From the records below, output exactly the lines running from the line containing "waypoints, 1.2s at" through the line containing "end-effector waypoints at", and no others.
BEGIN Provided material
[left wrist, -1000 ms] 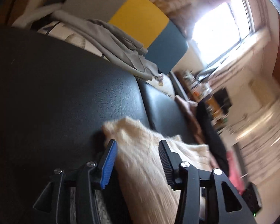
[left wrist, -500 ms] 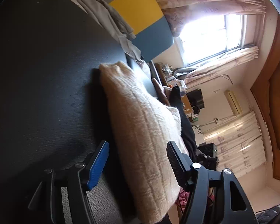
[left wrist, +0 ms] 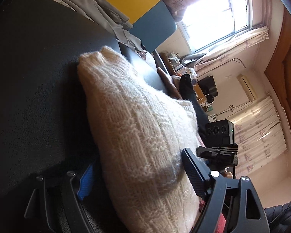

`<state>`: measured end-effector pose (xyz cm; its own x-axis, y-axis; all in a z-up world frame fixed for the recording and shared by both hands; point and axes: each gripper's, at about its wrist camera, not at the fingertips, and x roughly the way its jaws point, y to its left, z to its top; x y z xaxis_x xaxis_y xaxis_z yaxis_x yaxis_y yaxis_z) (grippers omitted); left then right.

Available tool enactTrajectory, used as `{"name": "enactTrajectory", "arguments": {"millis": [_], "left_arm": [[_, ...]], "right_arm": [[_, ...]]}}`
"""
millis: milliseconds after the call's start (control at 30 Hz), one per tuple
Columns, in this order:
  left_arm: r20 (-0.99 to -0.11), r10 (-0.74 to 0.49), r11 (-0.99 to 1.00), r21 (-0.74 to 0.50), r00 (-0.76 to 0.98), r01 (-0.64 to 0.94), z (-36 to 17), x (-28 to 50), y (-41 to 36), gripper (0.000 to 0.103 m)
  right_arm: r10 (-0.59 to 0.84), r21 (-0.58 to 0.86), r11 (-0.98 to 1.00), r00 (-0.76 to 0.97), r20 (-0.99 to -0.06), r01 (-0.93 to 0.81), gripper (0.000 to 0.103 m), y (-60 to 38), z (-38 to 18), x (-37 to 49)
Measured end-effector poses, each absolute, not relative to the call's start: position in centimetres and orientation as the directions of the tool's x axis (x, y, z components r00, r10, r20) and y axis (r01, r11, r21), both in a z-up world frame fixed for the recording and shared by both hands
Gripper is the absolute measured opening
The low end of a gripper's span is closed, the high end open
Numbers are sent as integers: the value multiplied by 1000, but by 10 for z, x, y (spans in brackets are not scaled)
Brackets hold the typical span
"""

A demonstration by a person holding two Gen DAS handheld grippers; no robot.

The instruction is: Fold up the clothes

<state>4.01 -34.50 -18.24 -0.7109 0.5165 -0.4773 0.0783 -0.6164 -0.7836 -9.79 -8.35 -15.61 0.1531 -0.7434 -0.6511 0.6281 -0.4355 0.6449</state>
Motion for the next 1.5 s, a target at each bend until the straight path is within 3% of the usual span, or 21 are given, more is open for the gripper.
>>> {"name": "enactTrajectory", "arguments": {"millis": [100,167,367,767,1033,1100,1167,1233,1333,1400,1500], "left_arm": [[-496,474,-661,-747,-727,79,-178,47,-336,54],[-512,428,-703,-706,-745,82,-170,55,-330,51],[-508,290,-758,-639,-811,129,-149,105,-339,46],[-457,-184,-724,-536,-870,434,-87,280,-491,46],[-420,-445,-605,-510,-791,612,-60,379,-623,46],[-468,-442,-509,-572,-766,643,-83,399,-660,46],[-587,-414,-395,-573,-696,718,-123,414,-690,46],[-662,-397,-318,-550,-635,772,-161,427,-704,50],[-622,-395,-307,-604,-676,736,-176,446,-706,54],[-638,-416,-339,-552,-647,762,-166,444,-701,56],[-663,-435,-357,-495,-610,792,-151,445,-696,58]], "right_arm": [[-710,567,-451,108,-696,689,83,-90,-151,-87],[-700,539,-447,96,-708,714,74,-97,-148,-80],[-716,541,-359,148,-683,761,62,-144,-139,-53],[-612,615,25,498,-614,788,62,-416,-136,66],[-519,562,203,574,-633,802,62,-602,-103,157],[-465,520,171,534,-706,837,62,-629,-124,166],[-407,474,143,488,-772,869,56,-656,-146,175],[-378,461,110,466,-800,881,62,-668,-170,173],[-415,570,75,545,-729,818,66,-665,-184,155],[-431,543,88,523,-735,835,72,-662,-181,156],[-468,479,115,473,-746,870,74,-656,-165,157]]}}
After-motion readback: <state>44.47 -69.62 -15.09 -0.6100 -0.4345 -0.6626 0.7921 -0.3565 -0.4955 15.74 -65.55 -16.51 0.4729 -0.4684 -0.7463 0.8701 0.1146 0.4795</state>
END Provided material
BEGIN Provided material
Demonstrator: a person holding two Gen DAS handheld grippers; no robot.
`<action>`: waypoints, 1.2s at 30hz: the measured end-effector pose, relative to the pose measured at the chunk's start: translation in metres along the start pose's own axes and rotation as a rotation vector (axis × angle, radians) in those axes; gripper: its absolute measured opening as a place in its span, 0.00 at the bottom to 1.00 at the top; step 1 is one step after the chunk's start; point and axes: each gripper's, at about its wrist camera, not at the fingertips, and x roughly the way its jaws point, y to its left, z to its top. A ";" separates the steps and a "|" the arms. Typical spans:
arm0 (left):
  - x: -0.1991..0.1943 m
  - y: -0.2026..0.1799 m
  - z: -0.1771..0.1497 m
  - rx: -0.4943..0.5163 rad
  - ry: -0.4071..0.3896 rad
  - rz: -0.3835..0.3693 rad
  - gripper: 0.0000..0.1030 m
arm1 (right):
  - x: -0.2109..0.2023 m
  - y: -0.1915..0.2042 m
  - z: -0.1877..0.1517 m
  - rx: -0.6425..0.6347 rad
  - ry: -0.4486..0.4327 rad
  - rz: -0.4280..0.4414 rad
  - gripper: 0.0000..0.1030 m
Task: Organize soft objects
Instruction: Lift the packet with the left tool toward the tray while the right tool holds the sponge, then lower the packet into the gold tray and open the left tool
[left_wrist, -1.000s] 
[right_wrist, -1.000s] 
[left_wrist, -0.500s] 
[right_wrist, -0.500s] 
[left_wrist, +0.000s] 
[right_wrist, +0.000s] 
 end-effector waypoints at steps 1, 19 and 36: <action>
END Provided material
Exercise answer:
`<action>`: waypoints, 1.2s at 30hz: the measured end-effector pose, relative to the pose measured at the chunk's start: translation in metres along the start pose's own axes and rotation as a rotation vector (axis × angle, radians) in those axes; gripper: its absolute measured opening as a place in its span, 0.00 at the bottom to 1.00 at the top; step 1 is one step after the chunk's start; point and axes: each gripper's, at about its wrist camera, not at the fingertips, and x roughly the way its jaws point, y to its left, z to its top. A ";" separates the steps and a "|" the arms. Typical spans:
arm0 (left):
  - x: -0.1991..0.1943 m
  - y: -0.2026..0.1799 m
  - z: -0.1771..0.1497 m
  - rx: -0.4943..0.5163 rad
  - ry: -0.4071..0.3896 rad
  - rz: -0.3835..0.3693 rad
  - gripper: 0.0000..0.1030 m
arm1 (right):
  - x: -0.2109..0.2023 m
  - y: -0.1915..0.2042 m
  - z: -0.1877..0.1517 m
  - rx: -0.6425..0.6347 rad
  - ry: -0.4486..0.4327 rad
  - rz: -0.4280..0.4414 rad
  - gripper: 0.0000..0.1030 m
Task: Organize soft objects
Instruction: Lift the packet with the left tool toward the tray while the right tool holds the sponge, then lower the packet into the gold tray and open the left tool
[left_wrist, -1.000s] 
[right_wrist, -1.000s] 
[left_wrist, -0.500s] 
[right_wrist, -0.500s] 
[left_wrist, +0.000s] 
[right_wrist, +0.000s] 
 end-effector waypoints at steps 1, 19 and 36: <action>

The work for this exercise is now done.